*Aim of the task*. Starting at the line that contains "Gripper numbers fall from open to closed" and ending at the final line of the entries below, write out each line exactly as it appears, but omit the pictures.

Records from a data collection:
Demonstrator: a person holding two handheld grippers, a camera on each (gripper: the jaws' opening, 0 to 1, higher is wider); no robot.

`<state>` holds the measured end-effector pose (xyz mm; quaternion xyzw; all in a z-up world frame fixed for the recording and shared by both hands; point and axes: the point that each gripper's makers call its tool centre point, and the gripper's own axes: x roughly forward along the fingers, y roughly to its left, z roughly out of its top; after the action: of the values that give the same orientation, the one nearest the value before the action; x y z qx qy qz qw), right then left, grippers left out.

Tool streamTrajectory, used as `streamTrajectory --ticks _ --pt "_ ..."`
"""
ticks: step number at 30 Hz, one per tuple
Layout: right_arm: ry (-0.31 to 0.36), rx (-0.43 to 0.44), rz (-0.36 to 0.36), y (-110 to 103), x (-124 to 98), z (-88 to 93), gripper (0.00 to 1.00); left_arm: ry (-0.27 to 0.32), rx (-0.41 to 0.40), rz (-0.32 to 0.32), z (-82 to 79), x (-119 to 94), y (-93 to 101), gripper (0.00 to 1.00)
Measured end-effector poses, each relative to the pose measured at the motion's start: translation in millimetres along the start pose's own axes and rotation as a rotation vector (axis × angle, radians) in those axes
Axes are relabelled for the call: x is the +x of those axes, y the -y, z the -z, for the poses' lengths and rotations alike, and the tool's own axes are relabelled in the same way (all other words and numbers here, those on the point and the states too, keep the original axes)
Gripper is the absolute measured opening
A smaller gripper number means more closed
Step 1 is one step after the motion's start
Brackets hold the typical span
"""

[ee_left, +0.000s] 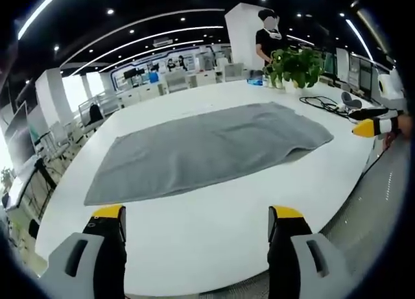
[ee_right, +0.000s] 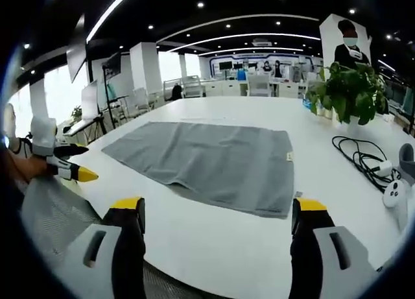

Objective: Fold the towel on the table until its edges align and the towel forms a compact rectangular stack.

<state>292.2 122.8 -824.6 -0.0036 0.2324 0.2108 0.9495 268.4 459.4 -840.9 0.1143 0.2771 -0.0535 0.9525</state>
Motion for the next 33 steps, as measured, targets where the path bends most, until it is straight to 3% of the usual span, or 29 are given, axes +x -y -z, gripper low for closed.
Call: streamTrajectory --ticks 33 --pt "-0.002 0.055 -0.024 1.1 -1.3 -0.2 0.95 -0.021 0.053 0.003 2.3 -0.3 3.1 0.93"
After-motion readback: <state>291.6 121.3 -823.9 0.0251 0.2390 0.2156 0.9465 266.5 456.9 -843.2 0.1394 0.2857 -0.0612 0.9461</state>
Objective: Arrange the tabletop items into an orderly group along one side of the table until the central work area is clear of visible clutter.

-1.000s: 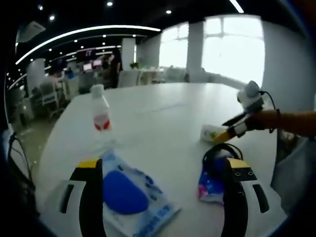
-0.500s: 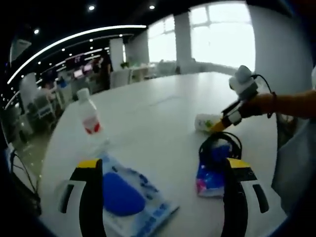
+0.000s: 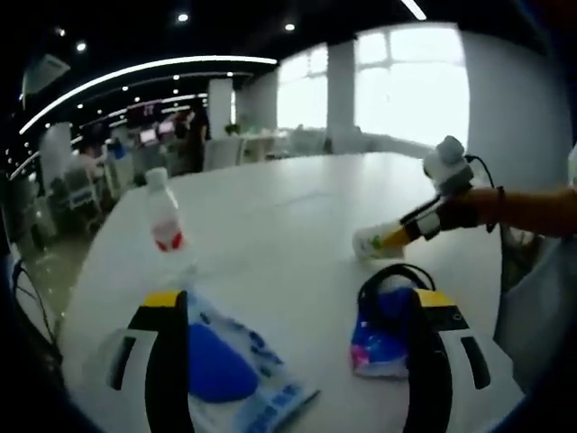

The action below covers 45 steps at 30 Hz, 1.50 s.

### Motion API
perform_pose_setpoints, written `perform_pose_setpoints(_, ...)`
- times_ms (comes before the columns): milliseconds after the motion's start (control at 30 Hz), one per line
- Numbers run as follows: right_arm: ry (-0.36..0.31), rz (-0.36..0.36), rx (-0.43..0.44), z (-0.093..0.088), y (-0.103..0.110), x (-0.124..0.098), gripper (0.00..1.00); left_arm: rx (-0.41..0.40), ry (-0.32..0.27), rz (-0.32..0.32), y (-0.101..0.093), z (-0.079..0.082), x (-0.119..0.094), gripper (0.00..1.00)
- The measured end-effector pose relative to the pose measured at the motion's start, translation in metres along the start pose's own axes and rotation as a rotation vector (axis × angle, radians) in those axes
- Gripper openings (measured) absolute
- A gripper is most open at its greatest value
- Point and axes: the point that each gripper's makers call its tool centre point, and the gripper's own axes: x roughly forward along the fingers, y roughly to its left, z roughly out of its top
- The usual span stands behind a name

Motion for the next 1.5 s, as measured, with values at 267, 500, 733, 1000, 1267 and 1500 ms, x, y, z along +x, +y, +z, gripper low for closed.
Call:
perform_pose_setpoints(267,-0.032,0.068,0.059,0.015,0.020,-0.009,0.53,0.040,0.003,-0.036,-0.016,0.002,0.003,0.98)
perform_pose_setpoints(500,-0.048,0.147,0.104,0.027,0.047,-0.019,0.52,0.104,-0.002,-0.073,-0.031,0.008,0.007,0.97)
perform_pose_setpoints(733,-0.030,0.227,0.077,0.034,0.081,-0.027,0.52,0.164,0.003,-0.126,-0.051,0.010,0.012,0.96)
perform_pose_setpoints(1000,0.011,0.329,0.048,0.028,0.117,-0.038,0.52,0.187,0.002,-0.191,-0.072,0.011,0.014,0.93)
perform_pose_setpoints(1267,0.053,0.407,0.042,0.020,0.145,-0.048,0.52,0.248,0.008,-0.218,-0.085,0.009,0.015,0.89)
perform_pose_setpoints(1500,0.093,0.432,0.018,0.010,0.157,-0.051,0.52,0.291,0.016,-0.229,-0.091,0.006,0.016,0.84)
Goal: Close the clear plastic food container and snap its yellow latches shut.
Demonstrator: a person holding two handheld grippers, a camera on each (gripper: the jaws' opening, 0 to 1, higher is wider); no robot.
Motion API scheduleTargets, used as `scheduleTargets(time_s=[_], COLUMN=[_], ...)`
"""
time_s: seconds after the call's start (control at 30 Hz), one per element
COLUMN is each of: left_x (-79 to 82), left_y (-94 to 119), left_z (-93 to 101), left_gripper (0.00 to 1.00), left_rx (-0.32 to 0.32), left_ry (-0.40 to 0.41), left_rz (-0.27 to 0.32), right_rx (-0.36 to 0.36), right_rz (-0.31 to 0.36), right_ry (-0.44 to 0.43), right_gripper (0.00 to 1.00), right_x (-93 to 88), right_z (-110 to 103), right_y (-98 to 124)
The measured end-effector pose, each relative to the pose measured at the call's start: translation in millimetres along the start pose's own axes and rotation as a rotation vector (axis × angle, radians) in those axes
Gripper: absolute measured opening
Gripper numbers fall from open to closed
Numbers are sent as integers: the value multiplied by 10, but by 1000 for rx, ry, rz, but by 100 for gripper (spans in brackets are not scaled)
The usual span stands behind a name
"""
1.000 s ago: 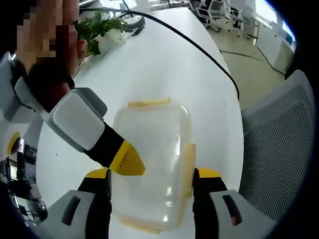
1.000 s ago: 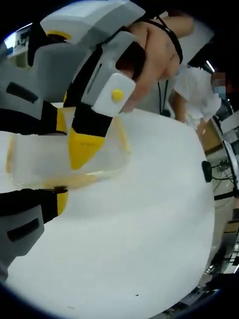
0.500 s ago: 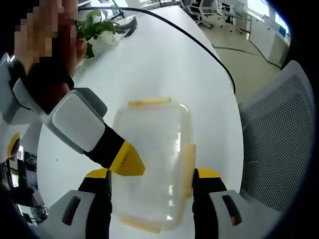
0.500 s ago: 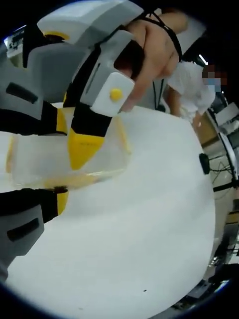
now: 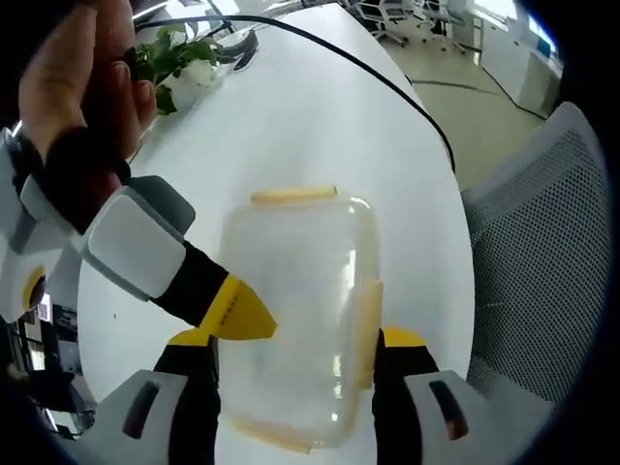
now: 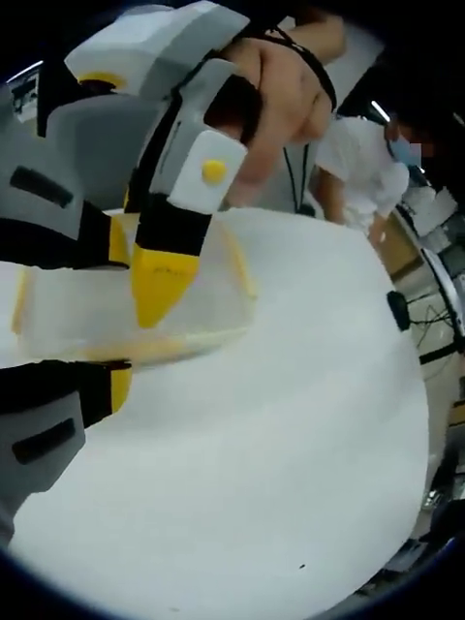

*Exercise answer*.
Gripper numbers fall from open to closed
Numbers are sent as integers: the value multiplied by 10, but by 1000 for rx, ry, rz, but by 100 for gripper (spans in brackets are not scaled)
The usual span stands behind a name
"""
1.000 s ago: 
1.000 s ago: 
0.500 s ago: 
0.500 s ago: 
now: 
now: 

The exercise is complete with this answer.